When scientists unveiled the first lab-grown burger in 2013, they had a strong argument that it represented the future of meat. Test-tube protein could revolutionize our current agricultural system—and address some of environmental and ethical problems with the world's massive amount of meat consumption. But critics also had a very strong argument as to why this might not be a panacea: that single patty cost a whopping $325,000 to produce.
But “schmeat” scientists have not given up on bringing their goods to the masses. In fact, professor Mark Post told ABC Australia he estimates he will soon be able to cut costs down to just about $11 per burger.
Why was the piece of beef so expensive to start with? For one, it took a lot of the scientists’ time to figure out how to make. Vice Munchies explains the complicated process behind how it was eventually done:
The 2013 burger was made by taking muscle cells from a cow, using it to cultivate stem cells, and then fusing them with collagen. Then, electricity was used to stimulate the subsequent ‘muscle’ strands, causing them to flex in a way that would render them meatier and more similar to conventional beef. Sounds like a breeze, right? Then consider that 20,000 of these individual strands would need to be cultivated, processed, and seasoned in order to create a single burger.

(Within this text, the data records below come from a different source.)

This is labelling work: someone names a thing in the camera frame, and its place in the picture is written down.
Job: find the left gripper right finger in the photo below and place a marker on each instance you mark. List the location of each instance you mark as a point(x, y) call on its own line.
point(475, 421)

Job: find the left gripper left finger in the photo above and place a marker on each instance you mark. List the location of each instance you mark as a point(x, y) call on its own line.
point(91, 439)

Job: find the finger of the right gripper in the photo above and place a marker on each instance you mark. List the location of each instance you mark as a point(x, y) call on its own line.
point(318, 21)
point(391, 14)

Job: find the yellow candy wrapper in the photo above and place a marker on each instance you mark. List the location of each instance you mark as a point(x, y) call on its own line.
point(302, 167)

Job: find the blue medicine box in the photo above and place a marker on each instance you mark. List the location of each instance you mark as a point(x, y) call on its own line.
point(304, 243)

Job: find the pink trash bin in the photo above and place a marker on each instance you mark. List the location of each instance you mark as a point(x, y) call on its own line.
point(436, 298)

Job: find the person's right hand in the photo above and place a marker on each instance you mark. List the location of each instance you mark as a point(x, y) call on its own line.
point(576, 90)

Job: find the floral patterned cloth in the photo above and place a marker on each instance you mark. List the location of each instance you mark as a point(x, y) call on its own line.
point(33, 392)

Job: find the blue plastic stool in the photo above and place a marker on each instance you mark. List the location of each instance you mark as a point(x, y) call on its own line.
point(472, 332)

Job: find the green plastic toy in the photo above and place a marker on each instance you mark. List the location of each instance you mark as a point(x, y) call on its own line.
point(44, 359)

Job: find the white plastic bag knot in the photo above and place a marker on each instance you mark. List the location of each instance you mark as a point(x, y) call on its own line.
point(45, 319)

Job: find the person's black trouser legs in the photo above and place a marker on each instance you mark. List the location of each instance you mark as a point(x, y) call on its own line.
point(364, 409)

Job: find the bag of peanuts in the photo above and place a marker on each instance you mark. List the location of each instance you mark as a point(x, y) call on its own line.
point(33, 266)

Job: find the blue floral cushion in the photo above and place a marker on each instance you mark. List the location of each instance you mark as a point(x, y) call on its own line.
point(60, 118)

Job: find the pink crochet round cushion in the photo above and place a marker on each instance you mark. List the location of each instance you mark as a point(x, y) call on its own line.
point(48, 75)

The tube-meat enthusiasts are not dissuaded by the high price tag. “Consider it like the very first computer,” Isha Datar, director of a nonprofit dedicated to the development of lab-grown meat alternatives, told Grist. “It was very exclusive and impractical in every sense – it was not something you’ll ever see in a store.” But now—to continue the computer metaphor—computers of all shapes and sizes are completely run-of-the-mill. We even have computers that fit in our pockets.
“I do think that in 20, 30 years from now we will have a viable industry producing alternative beef,” Post said.
Cost aside, there is another factor to consider: whether schmeat actually tastes good. Because only three people got to sample the first one, most of us can’t know for sure—at least not for awhile. But, going off the taste-testers comments, it sounds like there is still some work to be done. “The testers reported that the burger tasted almost like a real one, but not as juicy and ‘surprisingly crunchy,’” reports MIT Technology Review. And “crunchy” is...not exactly a desirable quality in meat.
As Datar explained to Grist, flavor comes down to being able to culture other cell types, like fat and blood—not just muscle. Hopefully, figuring out how to produce those cells won’t cost too much.